*What you need to do*
Set down exactly the lines below between the line holding "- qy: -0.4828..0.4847" and the line holding "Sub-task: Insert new", inclusive; no other line belongs in the answer.

*Records provided*
————
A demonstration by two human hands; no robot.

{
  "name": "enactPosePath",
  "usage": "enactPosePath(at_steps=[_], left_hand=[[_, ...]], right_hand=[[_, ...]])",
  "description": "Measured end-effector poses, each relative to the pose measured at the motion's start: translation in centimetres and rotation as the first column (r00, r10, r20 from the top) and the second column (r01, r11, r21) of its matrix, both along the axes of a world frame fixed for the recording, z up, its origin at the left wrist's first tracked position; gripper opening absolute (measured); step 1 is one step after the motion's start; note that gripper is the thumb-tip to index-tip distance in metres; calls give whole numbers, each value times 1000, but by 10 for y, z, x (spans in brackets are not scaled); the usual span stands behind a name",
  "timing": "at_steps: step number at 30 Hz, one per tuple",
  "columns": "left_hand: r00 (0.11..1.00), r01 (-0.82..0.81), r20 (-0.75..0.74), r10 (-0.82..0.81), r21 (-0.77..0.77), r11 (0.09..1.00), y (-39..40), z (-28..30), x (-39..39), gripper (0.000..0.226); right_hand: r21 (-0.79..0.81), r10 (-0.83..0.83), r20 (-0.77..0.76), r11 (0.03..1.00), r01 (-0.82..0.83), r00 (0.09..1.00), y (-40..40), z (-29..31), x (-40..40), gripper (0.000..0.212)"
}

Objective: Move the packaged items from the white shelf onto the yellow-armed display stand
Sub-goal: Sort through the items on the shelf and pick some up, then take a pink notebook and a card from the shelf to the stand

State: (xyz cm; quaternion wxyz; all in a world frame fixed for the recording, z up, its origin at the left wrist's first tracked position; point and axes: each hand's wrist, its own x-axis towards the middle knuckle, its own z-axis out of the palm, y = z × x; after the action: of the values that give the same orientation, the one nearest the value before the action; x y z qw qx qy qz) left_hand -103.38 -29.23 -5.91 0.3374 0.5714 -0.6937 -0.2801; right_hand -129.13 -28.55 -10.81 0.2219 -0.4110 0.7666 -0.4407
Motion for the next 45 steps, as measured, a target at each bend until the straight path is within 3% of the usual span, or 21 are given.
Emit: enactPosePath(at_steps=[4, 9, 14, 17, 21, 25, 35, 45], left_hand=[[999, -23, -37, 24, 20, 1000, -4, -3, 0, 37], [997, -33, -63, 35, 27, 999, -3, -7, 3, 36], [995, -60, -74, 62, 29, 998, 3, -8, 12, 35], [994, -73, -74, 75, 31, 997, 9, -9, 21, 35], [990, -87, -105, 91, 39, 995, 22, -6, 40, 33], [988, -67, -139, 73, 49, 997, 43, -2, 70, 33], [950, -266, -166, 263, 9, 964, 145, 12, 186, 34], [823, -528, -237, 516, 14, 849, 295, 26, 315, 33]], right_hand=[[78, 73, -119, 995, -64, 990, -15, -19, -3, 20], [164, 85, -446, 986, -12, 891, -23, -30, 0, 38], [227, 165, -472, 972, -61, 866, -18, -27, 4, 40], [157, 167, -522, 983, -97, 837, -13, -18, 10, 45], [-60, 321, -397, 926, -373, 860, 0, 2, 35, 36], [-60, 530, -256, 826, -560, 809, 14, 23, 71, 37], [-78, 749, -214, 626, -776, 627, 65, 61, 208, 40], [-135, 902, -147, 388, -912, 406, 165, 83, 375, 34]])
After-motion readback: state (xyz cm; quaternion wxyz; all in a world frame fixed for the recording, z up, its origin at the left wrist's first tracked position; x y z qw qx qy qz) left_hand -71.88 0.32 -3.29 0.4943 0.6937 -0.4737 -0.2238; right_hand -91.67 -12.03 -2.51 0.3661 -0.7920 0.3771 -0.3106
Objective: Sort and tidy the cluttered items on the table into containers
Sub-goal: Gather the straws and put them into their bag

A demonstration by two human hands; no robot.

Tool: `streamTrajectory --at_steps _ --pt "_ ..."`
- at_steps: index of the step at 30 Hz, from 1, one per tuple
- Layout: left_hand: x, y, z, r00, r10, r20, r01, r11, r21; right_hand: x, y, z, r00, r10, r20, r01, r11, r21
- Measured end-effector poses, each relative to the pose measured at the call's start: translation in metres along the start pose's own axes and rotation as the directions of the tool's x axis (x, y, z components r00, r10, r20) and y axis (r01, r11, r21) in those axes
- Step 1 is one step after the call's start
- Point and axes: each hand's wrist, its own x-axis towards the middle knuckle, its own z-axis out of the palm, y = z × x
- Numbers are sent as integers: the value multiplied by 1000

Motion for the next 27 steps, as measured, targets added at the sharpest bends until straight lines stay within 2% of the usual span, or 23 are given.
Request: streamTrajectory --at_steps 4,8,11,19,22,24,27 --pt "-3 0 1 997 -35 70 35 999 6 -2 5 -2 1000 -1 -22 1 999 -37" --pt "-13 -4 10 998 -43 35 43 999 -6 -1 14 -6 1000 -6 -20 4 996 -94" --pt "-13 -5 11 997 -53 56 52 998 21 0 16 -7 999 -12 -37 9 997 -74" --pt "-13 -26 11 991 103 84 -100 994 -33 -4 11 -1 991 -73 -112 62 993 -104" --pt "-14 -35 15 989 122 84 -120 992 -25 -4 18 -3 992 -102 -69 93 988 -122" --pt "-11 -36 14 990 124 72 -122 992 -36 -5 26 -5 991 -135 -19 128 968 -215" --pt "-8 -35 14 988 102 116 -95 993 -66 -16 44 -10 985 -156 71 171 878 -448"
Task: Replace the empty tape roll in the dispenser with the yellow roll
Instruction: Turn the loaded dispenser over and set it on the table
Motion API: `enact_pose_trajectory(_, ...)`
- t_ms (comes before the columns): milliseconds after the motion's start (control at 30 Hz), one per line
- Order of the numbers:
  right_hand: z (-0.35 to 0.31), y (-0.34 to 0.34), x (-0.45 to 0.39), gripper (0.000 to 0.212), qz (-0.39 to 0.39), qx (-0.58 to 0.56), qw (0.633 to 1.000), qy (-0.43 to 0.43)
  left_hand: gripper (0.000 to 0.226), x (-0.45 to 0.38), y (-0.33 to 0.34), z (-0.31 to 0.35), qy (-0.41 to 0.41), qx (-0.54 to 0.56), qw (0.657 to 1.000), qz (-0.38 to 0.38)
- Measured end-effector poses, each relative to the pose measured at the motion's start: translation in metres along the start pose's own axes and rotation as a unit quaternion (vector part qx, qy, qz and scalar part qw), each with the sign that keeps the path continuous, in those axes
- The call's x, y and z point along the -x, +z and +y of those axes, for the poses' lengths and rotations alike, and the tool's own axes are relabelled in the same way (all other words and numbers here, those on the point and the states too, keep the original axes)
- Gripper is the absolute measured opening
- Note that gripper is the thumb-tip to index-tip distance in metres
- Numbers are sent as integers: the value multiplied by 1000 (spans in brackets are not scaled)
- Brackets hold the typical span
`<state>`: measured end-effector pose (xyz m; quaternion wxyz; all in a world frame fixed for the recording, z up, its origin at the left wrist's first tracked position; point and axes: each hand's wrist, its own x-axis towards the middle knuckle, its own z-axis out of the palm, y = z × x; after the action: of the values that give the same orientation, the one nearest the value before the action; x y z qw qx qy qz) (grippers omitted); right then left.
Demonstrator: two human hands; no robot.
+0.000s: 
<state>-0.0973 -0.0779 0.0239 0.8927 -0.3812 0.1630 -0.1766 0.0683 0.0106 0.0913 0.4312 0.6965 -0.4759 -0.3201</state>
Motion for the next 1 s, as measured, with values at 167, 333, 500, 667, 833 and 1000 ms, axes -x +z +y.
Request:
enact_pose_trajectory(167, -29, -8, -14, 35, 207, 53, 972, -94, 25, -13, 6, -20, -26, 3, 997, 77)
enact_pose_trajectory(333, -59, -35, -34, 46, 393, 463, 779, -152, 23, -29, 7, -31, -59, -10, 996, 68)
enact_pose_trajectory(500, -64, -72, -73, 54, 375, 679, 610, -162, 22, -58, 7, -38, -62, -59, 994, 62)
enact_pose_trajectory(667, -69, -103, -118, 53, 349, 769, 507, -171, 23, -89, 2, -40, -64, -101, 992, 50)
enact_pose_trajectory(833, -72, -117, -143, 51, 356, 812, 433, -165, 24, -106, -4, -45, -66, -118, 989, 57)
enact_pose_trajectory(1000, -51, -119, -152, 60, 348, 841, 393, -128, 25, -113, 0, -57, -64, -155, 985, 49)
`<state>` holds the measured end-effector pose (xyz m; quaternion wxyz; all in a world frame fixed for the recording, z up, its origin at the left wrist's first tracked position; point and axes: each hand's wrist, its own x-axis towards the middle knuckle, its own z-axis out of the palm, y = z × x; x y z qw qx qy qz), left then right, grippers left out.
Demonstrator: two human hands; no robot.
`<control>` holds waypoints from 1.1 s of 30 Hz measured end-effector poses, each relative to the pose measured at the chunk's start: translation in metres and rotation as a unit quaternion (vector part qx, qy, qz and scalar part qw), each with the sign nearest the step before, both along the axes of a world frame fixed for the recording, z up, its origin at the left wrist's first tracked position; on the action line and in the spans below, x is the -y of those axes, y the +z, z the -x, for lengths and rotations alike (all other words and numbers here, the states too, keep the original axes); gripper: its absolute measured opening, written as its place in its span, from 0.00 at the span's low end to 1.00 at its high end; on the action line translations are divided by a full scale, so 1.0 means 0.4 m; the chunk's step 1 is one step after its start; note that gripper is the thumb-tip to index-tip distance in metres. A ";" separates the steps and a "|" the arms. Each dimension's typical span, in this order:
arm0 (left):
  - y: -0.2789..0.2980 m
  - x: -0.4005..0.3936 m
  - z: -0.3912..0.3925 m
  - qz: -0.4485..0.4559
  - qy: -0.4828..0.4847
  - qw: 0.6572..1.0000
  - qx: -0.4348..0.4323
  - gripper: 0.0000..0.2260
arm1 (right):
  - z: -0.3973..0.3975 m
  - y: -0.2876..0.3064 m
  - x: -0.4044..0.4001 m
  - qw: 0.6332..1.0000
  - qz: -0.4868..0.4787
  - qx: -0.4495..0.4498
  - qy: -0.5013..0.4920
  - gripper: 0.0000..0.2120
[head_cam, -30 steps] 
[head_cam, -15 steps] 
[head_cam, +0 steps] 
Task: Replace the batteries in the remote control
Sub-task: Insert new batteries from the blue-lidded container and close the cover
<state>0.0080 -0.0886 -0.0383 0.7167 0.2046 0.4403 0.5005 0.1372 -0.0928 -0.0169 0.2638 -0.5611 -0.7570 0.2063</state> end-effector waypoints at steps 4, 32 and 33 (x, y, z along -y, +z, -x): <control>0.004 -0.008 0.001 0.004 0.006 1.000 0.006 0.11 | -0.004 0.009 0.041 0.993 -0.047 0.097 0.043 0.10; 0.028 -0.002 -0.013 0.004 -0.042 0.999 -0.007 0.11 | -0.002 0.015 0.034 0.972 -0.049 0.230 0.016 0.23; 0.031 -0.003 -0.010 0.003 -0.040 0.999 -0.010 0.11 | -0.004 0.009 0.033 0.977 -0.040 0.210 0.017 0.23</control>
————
*Reply*
  - qy: -0.4828..0.4847
  - qw: 0.6572..1.0000
  - qx: -0.4348..0.4323
  - gripper: 0.0000..0.2260
arm1 (right):
  - z: -0.3973..0.3975 m
  - y: -0.2876..0.3064 m
  - x: -0.4044..0.4001 m
  - qw: 0.6332..1.0000
  - qz: -0.4868..0.4787
  - qx: -0.4495..0.4498
  - qy: -0.5013..0.4920
  - gripper: 0.0000..0.2120
[head_cam, -30 steps] 
[head_cam, -15 steps] 
[head_cam, +0 steps] 
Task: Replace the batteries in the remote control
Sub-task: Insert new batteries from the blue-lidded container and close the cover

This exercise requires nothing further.